そこにあったのは、奇妙に着物をずらして座る、青白い顔に脂汗を垂れ流した、口元をカックリと開いた間抜けな男の姿。
「――――さらば。これにて、おさらば」
決着を自らの手で付けて。
さっぱりと、手酷く振ってきた男の姿に背を向けて、葵姫は凛と、花冷えの日も超えた季節の道を、歩み始めたのだった――。
◇
その後は――、葵姫は宮廷中の者から一目の称賛を覚えられる女性となり、殿方からは多くの恋文を、宮廷の女人からも高い尊敬を寄せられたという。

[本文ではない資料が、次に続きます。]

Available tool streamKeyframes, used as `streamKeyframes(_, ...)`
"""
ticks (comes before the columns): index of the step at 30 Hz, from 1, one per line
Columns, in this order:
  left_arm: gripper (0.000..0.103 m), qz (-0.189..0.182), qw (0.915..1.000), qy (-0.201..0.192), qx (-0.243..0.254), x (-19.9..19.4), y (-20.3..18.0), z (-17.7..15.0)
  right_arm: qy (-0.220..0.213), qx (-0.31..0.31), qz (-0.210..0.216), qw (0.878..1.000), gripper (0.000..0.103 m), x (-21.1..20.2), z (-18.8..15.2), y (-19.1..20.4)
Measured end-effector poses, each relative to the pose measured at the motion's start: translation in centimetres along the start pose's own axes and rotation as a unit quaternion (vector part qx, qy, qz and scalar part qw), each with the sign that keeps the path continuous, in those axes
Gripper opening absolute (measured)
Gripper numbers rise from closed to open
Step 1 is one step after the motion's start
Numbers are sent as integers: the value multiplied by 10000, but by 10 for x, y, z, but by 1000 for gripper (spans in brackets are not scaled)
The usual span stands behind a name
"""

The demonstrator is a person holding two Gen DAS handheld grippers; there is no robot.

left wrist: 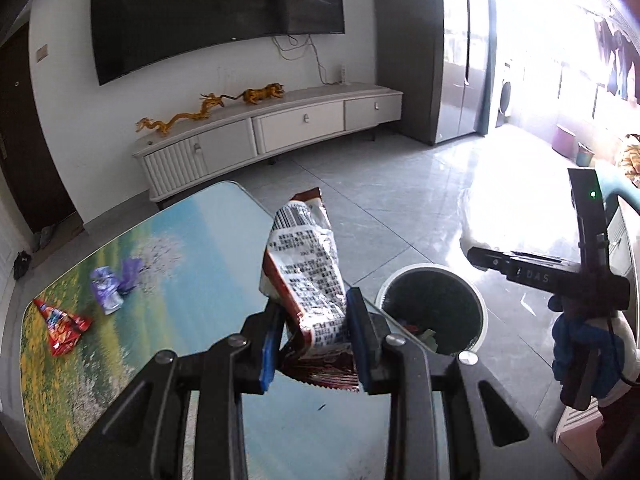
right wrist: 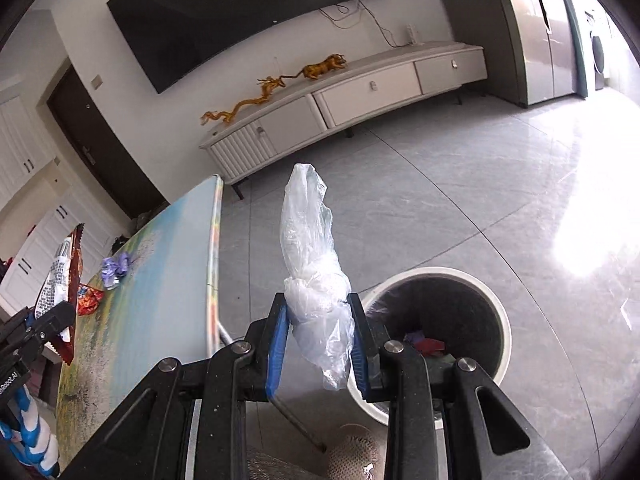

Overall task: Collect trash
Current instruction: 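Carry the white bag and clear plastic over the bin and open both grippers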

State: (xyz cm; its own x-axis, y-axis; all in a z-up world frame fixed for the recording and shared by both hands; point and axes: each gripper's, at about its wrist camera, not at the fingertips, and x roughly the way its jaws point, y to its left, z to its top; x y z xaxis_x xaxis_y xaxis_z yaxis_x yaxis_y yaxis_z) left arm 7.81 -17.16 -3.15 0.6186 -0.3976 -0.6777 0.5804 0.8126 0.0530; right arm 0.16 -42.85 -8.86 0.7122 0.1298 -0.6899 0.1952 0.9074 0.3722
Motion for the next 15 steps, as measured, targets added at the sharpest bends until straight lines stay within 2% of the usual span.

定家はといえば、あの十二人会歌合の日以来、どうにも宮廷を渡り歩くに上手くいかず、特に女人に関する話にしては、周りの評判よろしくない。誠実に想う人を無情にも袖にする、奔放の過ぎる色恋の振る舞いも、どうやら、しゅんと成りを潜めてしまったようである。
そんなところが事の顛末であるのだが。さて、この十二人会歌合出来事――そこに一つの、小さな謎があったことに、気付いただろうか?
葵姫が座していたのは、東側の席である。
太陽は東から昇り、西へと沈むので、時間が経つにつれて、日は西側を白く照らし出すことになる。
陽の加減が変わって、なぜ日は東手である右側を照らしたのか……?
このことは、神もその様子を楽しんでいたのではないかと、宮廷内で、まことしなやかに噂されていた。